Todos los acontecimientos duros que se han ido acumulando en
este tiempo han ocurrido sin que yo pudiera intervenir, ninguno dependía de mí
ni tenía control sobre ellos. Pero si hay algo que esté en mis manos cambiar
porque no me gusta, no perderé la oportunidad de hacerlo. Y destapado el juego,
no hay ya lugar a dudas. Mi pequeña ciudad quedó vacía pero hay un mundo por
llenar. Y en ese mundo cabe un piso de colores bonitos con ruido en las calles
y bares abiertos. Caben las letras, los animales y el vestidor. Hay gente
cercana, teléfonos que suenan a trabajo, y la búsqueda desapasionada (o no) de los
que me escuchen cuando no hablo, de los que se queden, de los curiosos de
corazón y de los locos insensatos que apuesten por esta insensata loca. Pronto
será tarde, y hasta entonces, me tomo la libertad de volverme aire, de guardar
silencio, de apagar las luces y de mirar de reojo en otra dirección.

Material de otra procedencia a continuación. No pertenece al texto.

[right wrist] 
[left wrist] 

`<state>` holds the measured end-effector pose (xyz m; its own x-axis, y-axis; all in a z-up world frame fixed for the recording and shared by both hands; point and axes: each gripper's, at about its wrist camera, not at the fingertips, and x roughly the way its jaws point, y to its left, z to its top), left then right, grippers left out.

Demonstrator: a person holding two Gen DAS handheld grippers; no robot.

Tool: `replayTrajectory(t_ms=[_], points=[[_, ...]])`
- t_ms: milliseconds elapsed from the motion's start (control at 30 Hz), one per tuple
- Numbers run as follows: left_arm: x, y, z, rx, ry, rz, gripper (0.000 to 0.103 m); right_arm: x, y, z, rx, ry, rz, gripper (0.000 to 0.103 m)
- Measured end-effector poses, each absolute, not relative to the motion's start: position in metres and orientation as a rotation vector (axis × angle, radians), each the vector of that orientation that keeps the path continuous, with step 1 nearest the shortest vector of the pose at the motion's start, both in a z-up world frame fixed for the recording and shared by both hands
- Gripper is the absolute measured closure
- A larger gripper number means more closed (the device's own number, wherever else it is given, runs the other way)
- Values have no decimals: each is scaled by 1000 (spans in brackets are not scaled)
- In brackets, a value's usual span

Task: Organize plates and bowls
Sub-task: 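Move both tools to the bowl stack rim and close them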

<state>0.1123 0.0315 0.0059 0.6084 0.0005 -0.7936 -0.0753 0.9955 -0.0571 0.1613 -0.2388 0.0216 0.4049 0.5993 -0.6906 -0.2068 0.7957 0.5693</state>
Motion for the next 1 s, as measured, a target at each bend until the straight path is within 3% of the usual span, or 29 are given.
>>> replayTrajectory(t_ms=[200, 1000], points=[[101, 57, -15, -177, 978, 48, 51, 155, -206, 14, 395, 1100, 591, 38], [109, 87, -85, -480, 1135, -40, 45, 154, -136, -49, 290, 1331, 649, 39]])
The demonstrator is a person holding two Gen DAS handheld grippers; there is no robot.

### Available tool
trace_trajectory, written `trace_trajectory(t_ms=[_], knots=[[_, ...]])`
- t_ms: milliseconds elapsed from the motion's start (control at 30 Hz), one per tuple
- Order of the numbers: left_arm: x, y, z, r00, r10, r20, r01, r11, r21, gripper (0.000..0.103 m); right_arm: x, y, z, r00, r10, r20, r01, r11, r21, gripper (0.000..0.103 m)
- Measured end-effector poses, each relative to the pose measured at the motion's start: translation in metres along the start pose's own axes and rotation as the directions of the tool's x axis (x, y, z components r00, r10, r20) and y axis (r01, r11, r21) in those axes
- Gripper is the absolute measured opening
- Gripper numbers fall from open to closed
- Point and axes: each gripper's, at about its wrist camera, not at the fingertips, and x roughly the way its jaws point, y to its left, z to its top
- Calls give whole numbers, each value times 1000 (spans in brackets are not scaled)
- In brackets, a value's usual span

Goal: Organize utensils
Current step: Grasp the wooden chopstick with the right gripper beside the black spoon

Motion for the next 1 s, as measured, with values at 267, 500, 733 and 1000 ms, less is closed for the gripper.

Sólo me pongo triste cuando se cuela de repente un recuerdo
feliz y esbozo una sonrisa forzada que dura dibujada un segundo, porque apenas
un leve tabique separa el cielo del infierno, y sobre él, como funambulistas en
el alambre, hacen equilibrio las tazas del café, las brochas azules, los deseos
enfriándose en la nevera, las medias rotas, un pantalón a cuadros, una camiseta
a rayas, “qué lejos queda el baño”, I
love NY, la melodía de la mañana, el aliento cargado y la saliva que se
derrama. Y en la amarga alucinación de ver gigantes por molinos, se abre una
torpe lucha contra el entendimiento de la perfecta imperfección que me ha
dejado atrapada y prisionera (sabe dios hasta cuándo) entre la espalda y la pared.